### Work to complete
Please reproduce the lines from the one containing "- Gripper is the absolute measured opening" through the end of the data below exactly as they stand, and omit all pictures.

### Supplied information

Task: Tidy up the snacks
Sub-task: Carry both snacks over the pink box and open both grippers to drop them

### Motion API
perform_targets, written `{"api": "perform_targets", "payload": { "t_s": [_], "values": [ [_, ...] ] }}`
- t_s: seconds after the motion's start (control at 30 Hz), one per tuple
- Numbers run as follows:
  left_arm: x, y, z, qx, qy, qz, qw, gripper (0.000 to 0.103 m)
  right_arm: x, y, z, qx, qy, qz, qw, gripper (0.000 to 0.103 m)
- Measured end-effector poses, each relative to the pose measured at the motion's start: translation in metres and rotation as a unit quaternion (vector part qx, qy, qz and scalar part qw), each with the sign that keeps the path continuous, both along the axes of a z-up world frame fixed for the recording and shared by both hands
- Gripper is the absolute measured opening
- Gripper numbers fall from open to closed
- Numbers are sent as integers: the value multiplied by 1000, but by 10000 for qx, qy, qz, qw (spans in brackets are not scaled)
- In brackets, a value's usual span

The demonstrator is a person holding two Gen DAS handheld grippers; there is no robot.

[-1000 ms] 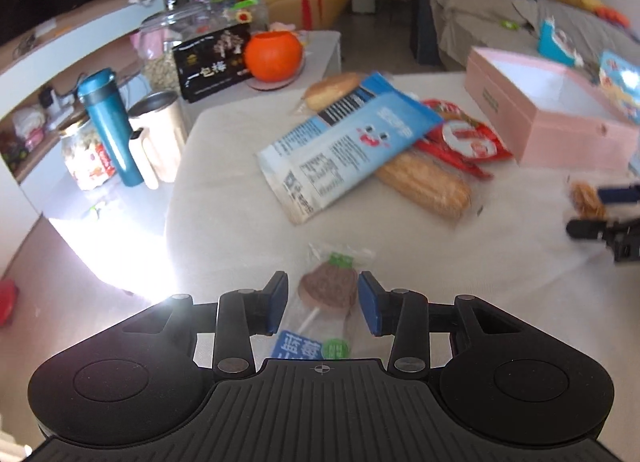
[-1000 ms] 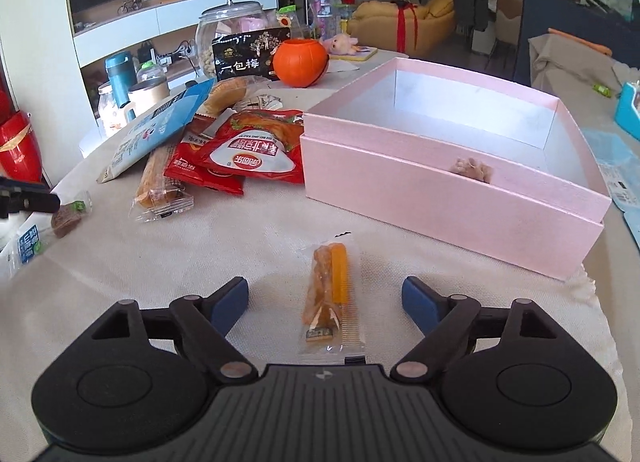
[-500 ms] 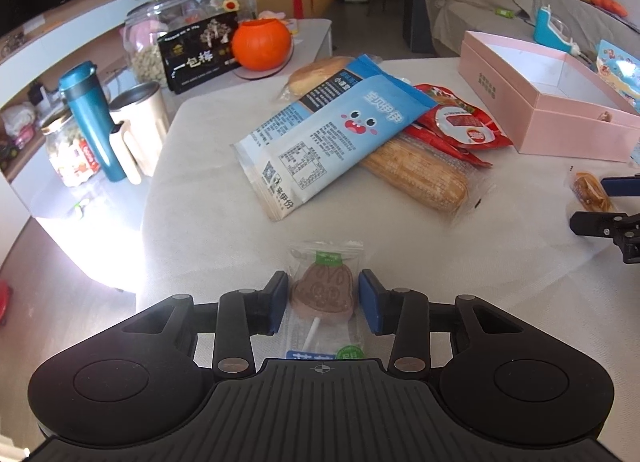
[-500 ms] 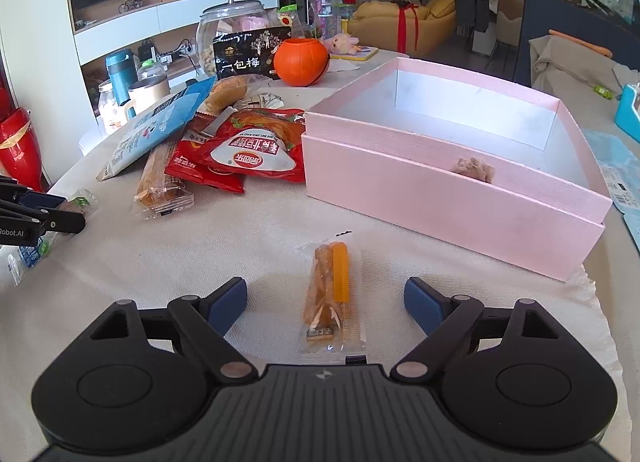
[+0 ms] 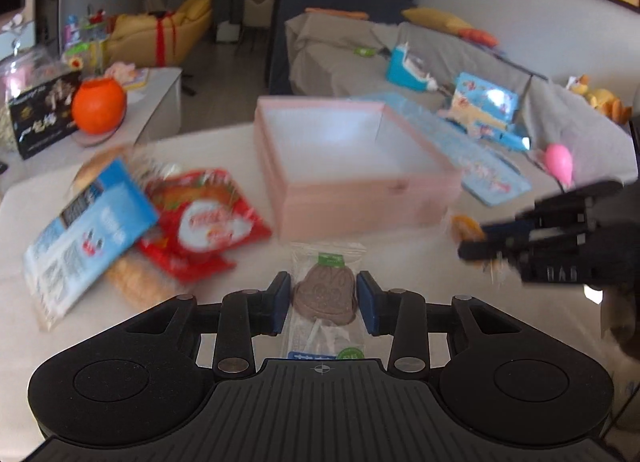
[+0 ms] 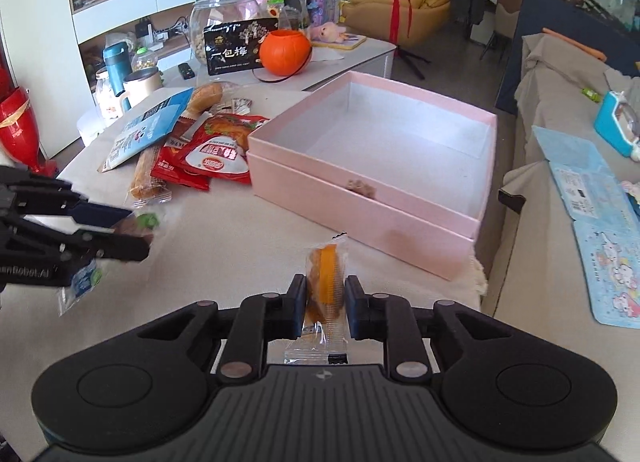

### Response area
- Gripper is the absolute measured opening
- Gripper numbers fall from open to closed
- Numbers are sent as integers: the value multiplied by 1000, but by 10000 for qx, qy, qz, qw (spans in brackets are not scaled)
- In brackets, a value's usual span

The demonstrator is a person holding two Gen DAS handheld grippers; there is no robot.

[-1000 ms] 
[-1000 ms] 
[-500 ms] 
[-500 ms] 
[+0 ms] 
[+0 ms] 

What the answer needed to say has been said.